Vincenzo Tofanelli, assessore alla Cultura, ha risposto: “Lo stato dei lavori di Santa Maria della Carità sono conclusi e hanno riguardato la copertura e le facciate verso Piazza dell’Archeologia così da mettere al sicuro gli affreschi interni. Sarà necessaria un’altra serie di opere. L’immobile non è fruibile al pubblico. Sulle lunette, il comune è intervenuto restaurandone tre. Santa Maria della Carità era inserita in un accordo con al FAT che la cedeva al comune nel piano superiore. Dal sopralluogo che ho fatto, il tetto è stato rifatto, l’affresco riporta dei tratti ancora antecedenti dei domenicani. La situazione del chiostro è da recuperare, forse in via prioritaria. Le lunette sono 32, c’è l’impegno dell’associaizone Palazzo Vitelli per recuperarne altre, con la campagna Adotta una lunetta. La cosa importante è che sarebbe opportuno aprire una doppia porta, già presente, che metterebbe tutto il complesso in sicurezza e si potrebbe usufruire del chiostro. Per il complesso c’è un progetto da due milioni di euro che è già stato presentato al Ministero. E’ possibile fare un sopralluogo e poi apertura porta, recupero lunette e colonnato e su Santa Maria della Carità recuperare il piano terra. Dobbiamo proseguire l’opera di recupero”.

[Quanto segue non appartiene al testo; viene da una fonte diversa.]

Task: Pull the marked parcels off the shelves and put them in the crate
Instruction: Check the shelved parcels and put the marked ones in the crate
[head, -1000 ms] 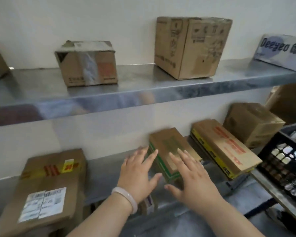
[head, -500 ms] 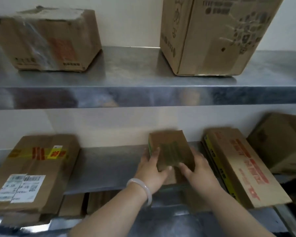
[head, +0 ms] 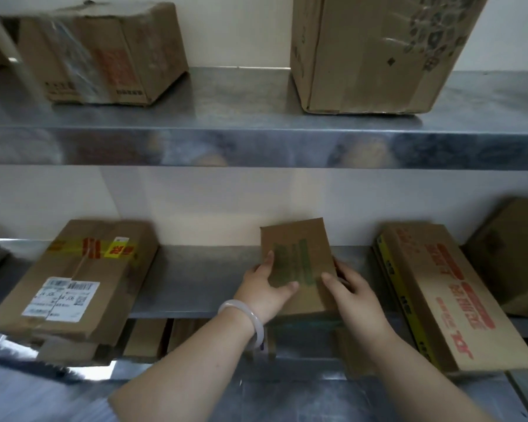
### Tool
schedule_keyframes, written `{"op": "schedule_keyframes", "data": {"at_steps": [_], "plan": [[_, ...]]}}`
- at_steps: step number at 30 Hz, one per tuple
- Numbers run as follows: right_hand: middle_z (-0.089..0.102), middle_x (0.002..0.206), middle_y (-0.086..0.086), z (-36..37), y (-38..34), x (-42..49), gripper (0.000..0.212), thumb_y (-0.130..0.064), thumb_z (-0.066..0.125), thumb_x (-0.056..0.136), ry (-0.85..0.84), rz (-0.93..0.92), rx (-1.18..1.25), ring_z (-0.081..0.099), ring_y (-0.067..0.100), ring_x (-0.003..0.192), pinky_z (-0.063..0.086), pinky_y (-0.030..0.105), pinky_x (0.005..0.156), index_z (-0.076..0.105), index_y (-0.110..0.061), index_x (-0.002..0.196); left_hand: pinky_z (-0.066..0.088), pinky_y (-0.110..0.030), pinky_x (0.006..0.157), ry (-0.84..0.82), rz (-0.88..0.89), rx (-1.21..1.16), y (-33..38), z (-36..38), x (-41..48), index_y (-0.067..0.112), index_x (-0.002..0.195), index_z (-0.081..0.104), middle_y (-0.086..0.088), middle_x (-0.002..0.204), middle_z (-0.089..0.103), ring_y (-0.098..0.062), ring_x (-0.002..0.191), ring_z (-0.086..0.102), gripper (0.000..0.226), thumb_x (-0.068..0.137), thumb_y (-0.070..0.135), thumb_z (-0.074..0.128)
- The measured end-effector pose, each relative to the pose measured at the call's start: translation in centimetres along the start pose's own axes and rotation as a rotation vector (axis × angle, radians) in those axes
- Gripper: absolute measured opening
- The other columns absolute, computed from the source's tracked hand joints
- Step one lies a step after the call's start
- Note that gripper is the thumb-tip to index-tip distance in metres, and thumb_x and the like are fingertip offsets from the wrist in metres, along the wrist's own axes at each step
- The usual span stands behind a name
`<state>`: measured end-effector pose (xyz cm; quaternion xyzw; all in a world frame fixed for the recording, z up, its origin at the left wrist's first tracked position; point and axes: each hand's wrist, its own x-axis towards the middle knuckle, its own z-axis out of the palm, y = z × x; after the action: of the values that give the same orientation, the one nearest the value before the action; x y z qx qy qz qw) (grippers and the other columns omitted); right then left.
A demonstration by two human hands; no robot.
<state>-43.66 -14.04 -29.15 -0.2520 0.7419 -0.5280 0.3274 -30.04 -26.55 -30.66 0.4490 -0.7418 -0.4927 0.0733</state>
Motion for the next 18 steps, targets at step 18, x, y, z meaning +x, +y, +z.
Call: {"op": "schedule_keyframes", "data": {"at_steps": [18], "plan": [[0.071, 0.100, -0.012, 2.2, -2.5, -2.7, 0.086, -0.052, 0.079, 0.059, -0.009, 0.141, 0.204, 0.070, 0.006, 0.085, 0.054, 0.023, 0.065, 0.054, -0.021, 0.135, 0.027, -0.026, 0.105, 0.094, 0.065, -0.175, -1.5, -3.9, -4.3, 0.045, 0.151, 0.020, 0.007, 0.157, 0.015, -0.018, 0.141, 0.027, 0.093, 0.074, 0.070, 0.065]]}}
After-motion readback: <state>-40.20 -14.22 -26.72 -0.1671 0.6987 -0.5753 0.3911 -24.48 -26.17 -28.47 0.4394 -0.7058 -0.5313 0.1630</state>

Luciano Tavernelli, consigliere del PD, ha detto “grazie a Morini che solleva sempre tematiche di valorizzazione della nostra storia. A fianco c’è la Pinacoteca, la seconda in Umbria con la facciata su disegno del Vanvitelli. E’ un quadrante di grande pregio che va valorizzato fin dalla storia romana e anche prima dato che le mura urbica sembra che risalgano ai Longobardi. Probabilmente è stato individuato il decumano e il cardo massimo della vecchia città. Da questo punto di vista il completamento di tutto quanto dipende da quanto realizzato alla Pinacoteca. Se chiudiamo il cerchio con quello che è annunciato come il Museo Protostorico della manica lunga, avremmo un ciclo completo in pochi metri quadri. Molti reperti della Pinacoteca sono a Perugia. Dobbiamo riprendere il discorso per farle tornare a casa”.

Marcello Rigucci, consigliere del Gruppo Misto, ha detto: “la invito a fare una richiesta alla Provincia per chiedere qualche centinaio di migliaio di euro visto che ha già speso 25mila euro per cose meno importanti”.

In conclusione Morini ha aggiunto: “il progetto di recupero del complesso di San Domenico chi l’ha fatto ed a chi è stato inviato? Il problema è che fare di tutti questi contenitori vuoti? La Giunta non può rimanere muta. Non so se ricordate la ridda di discorsi per la Fondazione Pillitu-Meroni che è rimasta vuota, come la Rotonda, come le Giulianelle…Diventano cespiti improduttivi a spese dei cittadini che hanno pagato per recuperarli”. Tofanelli ha precisato: “Abbiamo fatto un incontro con l’esperto Fiorini: esporremo i reperti nelle stanze della vetrata. La cosa principale è aprire le porte. Per la prospettiva avremmo tempo. Che farne è uno dei problemi minori. Sono disponibile ad un sopralluogo”.